*Activity*.
Write out the data word for word and drop any picture you find.
▬▬▬▬▬▬
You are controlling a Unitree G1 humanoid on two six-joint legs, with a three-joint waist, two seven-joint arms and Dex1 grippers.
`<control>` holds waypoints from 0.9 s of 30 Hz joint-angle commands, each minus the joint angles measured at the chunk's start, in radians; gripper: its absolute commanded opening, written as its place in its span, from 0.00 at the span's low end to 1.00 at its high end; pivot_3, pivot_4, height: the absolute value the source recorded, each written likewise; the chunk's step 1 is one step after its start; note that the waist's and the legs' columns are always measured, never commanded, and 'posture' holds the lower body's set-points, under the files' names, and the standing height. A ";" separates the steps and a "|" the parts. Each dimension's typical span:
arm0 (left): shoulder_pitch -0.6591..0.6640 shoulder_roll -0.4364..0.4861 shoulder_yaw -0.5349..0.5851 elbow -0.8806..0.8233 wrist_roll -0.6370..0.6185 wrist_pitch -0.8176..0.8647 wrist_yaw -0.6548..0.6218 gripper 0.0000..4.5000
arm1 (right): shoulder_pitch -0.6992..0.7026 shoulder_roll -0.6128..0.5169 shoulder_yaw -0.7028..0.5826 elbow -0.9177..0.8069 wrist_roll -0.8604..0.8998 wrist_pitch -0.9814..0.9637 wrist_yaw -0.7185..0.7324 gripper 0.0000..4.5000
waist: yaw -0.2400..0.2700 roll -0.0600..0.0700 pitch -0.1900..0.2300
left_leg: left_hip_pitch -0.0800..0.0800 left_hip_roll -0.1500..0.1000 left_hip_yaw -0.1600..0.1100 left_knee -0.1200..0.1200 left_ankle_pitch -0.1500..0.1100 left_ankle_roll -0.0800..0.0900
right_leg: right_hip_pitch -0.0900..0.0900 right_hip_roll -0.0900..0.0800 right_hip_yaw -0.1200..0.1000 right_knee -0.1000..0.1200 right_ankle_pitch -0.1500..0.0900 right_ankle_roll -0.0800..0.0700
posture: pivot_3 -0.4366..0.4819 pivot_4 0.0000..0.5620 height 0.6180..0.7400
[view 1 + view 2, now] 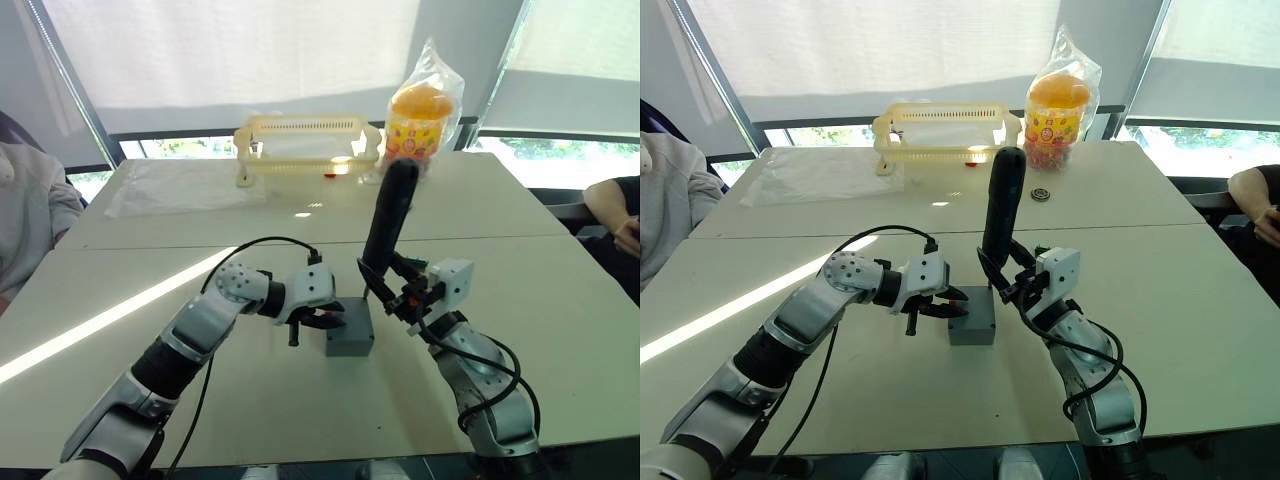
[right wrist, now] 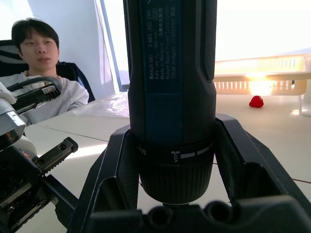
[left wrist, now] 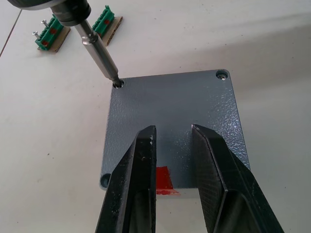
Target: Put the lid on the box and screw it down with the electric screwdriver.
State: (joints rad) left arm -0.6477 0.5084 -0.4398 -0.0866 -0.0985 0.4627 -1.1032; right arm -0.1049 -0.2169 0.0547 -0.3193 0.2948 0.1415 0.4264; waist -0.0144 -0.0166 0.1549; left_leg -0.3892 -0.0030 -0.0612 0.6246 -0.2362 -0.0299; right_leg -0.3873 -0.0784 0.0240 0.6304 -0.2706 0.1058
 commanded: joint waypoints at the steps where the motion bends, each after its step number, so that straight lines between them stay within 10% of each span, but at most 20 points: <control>1: 0.021 0.010 -0.043 0.035 0.043 0.012 0.000 0.25 | 0.025 -0.018 0.016 0.040 -0.028 0.058 -0.007 0.40 | 0.000 0.000 0.000 | 0.000 0.000 0.000 0.000 0.000 0.000 | 0.000 0.000 0.000 0.000 0.000 0.000 | 0.48 0.27 1.00; 16: 0.020 0.000 -0.047 0.063 0.045 -0.005 0.001 0.25 | -0.313 -0.111 -0.223 -0.383 0.288 0.511 -0.183 0.40 | 0.004 0.008 0.011 | -0.006 -0.001 0.000 0.001 0.000 0.000 | -0.005 -0.003 0.001 -0.001 0.001 0.000 | 0.48 0.27 1.00; 27: 0.021 -0.069 0.144 -0.051 -0.133 0.142 0.067 0.25 | -0.619 -0.491 -0.508 -0.113 0.709 1.178 -0.257 0.40 | 0.004 0.010 0.020 | -0.011 0.000 0.000 0.000 0.000 0.000 | -0.008 -0.003 -0.001 -0.002 0.001 -0.001 | 0.48 0.27 1.00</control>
State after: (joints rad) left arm -0.6160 0.4420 -0.3507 -0.1022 -0.1919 0.5672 -1.0506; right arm -0.6731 -0.6233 -0.3985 -0.4515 0.9335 1.2010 0.1519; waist -0.0106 -0.0069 0.1750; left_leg -0.4063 -0.0033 -0.0613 0.6282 -0.2360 -0.0296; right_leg -0.3998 -0.0817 0.0223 0.6292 -0.2696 0.1052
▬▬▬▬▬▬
*Response for this exercise*.
You are controlling a Unitree G1 humanoid on two six-joint legs, with a three-joint waist, two seven-joint arms and Dex1 grippers.
`<control>` holds waypoints from 0.9 s of 30 Hz joint-angle commands, each minus the joint angles measured at the chunk's start, in radians; gripper: its absolute commanded opening, written as its place in its span, from 0.00 at the span's low end to 1.00 at its high end; pivot_3, pivot_4, height: the absolute value the source recorded, each written likewise; the chunk's step 1 is one step after its start; note that the waist's and the legs' columns are always measured, never commanded, and 'posture' holds the lower body's set-points, under the files' names, and the standing height. A ";" separates the steps and a "|" the parts. Each dimension's typical span:
arm0 (left): shoulder_pitch -0.6591..0.6640 shoulder_roll -0.4364..0.4861 shoulder_yaw -0.5349..0.5851 elbow -0.8806..0.8233 wrist_roll -0.6370..0.6185 wrist_pitch -0.8176..0.8647 wrist_yaw -0.6548..0.6218 gripper 0.0000..4.5000
arm1 (right): shoulder_pitch -0.6992..0.7026 shoulder_roll -0.6128..0.5169 shoulder_yaw -0.7028..0.5826 elbow -0.9177..0.8069 wrist_roll -0.8604..0.8998 wrist_pitch -0.9814..0.9637 wrist_yaw -0.7185..0.7324 gripper 0.0000..4.5000
waist: yaw -0.2400..0.2700 roll -0.0600..0.0700 pitch -0.1900..0.2300
left_leg: left_hip_pitch -0.0800..0.0800 left_hip_roll -0.1500..0.1000 left_hip_yaw -0.1600..0.1100 left_knee -0.1200..0.1200 left_ankle_pitch -0.1500..0.1100 left_ankle_roll -0.0800..0.0900
right_leg: right_hip_pitch -0.0900..0.0900 right_hip_roll -0.0900..0.0800 right_hip_yaw -0.1200..0.1000 right_knee -0.1000..0.1200 right_ankle_pitch -0.1500..0.0900 right_ankle_roll -0.0800..0.0700
posture: pivot_3 -0.4366..0.4819 pivot_4 0.0000..0.5620 height 0.6180..0.7400
[view 1 + view 2, now] 
[right wrist, now] 
[left wrist, now] 
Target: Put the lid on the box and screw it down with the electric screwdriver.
State: (joints rad) left arm -0.6477 0.5084 -0.4398 -0.0866 -0.0985 0.4627 -1.1032; right arm -0.1049 -0.2169 0.0547 -0.3193 0.2948 0.1415 0.4264; waist -0.0144 -0.0166 0.1549; left_leg -0.3892 -0.0030 -0.0612 0.6246 -0.2362 -0.0299; right_leg -0.3873 -0.0784 0.0240 0.6304 -0.2706 0.1058
 commanded: joint waypoints at the steps where the motion bends, each after its step number, so that straight lines between them stay within 10% of each span, but at most 20 points: <control>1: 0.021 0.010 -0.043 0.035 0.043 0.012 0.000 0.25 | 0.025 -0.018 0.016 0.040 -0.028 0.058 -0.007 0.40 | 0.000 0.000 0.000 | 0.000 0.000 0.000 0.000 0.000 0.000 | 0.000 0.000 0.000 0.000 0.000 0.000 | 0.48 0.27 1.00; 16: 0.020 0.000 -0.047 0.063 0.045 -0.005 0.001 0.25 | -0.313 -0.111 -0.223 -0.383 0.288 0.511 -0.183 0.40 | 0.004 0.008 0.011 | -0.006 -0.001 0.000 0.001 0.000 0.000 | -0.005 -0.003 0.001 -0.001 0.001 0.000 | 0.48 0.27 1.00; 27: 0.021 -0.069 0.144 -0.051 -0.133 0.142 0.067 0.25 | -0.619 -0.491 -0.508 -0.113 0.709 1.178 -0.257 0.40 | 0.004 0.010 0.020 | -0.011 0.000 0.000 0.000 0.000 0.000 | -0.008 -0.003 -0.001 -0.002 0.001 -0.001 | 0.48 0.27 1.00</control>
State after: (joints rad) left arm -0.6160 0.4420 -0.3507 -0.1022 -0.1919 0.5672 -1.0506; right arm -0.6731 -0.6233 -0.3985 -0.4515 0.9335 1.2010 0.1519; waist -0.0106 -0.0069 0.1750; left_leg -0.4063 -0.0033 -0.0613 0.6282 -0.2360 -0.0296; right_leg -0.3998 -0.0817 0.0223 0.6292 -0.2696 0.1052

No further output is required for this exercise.